Your goal => Search each line below for the word "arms" and list those that contain it.

Information provided =>
╔══

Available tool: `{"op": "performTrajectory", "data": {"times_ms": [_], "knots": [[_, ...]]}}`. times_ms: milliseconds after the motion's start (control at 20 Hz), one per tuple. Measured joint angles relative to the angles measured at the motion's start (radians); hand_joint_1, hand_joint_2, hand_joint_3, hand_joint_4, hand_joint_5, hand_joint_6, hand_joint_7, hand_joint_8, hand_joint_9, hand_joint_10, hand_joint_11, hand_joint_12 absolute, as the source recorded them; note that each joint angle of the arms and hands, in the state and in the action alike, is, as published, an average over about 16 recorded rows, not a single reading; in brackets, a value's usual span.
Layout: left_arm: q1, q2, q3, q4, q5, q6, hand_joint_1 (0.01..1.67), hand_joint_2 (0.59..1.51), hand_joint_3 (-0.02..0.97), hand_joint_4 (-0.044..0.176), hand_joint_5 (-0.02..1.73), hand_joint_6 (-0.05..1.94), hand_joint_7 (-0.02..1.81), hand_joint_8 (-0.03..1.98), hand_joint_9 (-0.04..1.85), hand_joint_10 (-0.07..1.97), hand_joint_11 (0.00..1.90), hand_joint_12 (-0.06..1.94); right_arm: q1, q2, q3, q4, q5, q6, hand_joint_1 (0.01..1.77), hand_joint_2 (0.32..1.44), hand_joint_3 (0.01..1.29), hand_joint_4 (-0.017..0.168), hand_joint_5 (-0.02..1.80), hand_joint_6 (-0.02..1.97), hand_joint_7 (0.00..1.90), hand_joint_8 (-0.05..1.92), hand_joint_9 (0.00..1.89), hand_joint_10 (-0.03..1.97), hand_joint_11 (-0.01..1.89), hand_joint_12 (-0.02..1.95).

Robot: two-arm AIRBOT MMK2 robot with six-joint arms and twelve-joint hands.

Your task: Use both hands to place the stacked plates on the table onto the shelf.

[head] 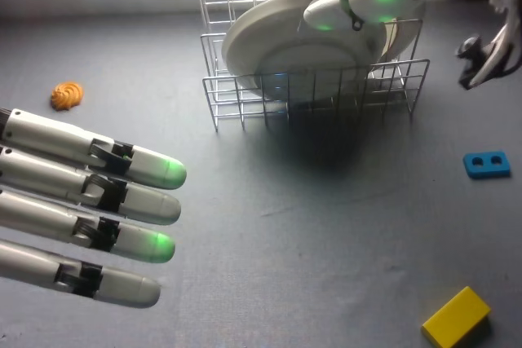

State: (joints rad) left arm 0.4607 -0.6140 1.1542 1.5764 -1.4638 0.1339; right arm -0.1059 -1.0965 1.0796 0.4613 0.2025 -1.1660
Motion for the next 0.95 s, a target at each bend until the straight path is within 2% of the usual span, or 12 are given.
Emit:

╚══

Response for this exercise =>
Available tool: `{"op": "performTrajectory", "data": {"times_ms": [_], "knots": [[_, ...]]}}`. times_ms: milliseconds after the motion's start (control at 20 Hz), one per tuple. Measured joint angles relative to the angles measured at the motion's start (radians); hand_joint_1, hand_joint_2, hand_joint_3, hand_joint_4, hand_joint_5, hand_joint_6, hand_joint_7, hand_joint_8, hand_joint_9, hand_joint_10, hand_joint_11, hand_joint_12 absolute, as the source recorded them; note that each joint angle of the arms and hands, in the state and in the action alike, is, as published, an average over about 16 recorded rows, not a single reading; in brackets, a value's usual span.
Robot: two-arm AIRBOT MMK2 robot with six-joint arms and twelve-joint hands.

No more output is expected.